Everything that Mother Nature threw at the Stevens Point Area Senior High baseball team they just shrugged off and simply played ball.
The drawn out Division 1sectional tournament — which started Tuesday morning and wrapped up Thursday afternoon — that the Panthers won to propel them to their 14th WIAA state tournament appearance was just the latest hurdle that the they got past with flying colors. The Panthers (25-4) take on Kenosha Bradford (22-5) at approximately 3 p.m. Tuesday in a Division 1 state quarterfinal game at Fox Cities Stadium in Grand Chute.
Back in March, when practice started and there was still snow on the ground, the state tournament seemed like a long ways off. And with how winter hung on it was.
After opening their season at La Crosse on April 6, the Panthers next game was 10 days later. As the season progressed and the weather cooperated, the team started playing games day after day, with little or no down time.

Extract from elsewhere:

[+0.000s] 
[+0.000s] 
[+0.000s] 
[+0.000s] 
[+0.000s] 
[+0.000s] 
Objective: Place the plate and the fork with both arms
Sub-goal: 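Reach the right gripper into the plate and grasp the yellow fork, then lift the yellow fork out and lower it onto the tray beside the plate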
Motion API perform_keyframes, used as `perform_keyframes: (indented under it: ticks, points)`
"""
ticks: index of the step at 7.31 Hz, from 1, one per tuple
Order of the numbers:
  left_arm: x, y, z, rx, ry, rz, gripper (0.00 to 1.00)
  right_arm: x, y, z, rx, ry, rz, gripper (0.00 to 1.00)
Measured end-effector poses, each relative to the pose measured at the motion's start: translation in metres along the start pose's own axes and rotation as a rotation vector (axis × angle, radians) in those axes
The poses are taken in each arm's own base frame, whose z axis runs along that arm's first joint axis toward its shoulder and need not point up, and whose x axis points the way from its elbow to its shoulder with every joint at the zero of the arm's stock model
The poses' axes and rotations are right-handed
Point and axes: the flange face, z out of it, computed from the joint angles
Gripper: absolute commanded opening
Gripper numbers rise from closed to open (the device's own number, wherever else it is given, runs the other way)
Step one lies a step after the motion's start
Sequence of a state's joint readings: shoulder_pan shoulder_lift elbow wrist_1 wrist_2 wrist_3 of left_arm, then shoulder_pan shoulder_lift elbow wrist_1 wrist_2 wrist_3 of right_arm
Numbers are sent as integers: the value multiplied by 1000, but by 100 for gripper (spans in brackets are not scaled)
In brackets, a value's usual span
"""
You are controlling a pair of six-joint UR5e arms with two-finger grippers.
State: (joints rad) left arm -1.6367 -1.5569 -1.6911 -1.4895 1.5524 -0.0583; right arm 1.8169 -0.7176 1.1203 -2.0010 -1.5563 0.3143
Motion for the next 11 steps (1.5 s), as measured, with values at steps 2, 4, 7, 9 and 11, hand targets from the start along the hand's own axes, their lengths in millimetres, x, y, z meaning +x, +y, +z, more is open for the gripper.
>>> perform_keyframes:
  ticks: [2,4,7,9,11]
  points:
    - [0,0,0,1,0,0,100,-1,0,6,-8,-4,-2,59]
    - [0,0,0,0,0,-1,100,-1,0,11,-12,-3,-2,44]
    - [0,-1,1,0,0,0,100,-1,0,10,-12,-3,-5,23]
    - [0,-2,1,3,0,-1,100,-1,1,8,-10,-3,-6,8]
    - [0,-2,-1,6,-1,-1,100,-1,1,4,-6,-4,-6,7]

“I give the guys credit not only during the sectional tournament, but all year long,” SPASH coach Kraig Terpstra said. “We went two weeks between games at one point this season and went to the other extreme by playing nine games in a week. We played three extra inning games in a row. All season long this group rolled with whatever circumstance was thrown at them.”
During the sectional tournament, the Panthers’ semifinal game with Eau Claire North was suspended in the fourth inning with a 4-0 lead. The team took a proactive approach to the postponement and was ready to go when it resumed Thursday morning.
“We had a solid indoor practice on Wednesday and worked on a lot of little things,” said juior Cal Giese, after Thursday’s semifinal win. “We took grounders, worked on hitting to all fields and situations in the infield to be ready to finish that game off.”
The Panthers finished off North and then trounced Hudson in five innings in the championship.
“With how the spring was, we played through it all,” said senior Sterlin King. “We played on days that it was so cold we probably shouldn’t have been swinging bats, but it’s baseball in Wisconsin.
“When the weather is bad it’s all mental,” King added. “When it’s cold and rainy you play hard and play to win just you would if it was sunny and 80.”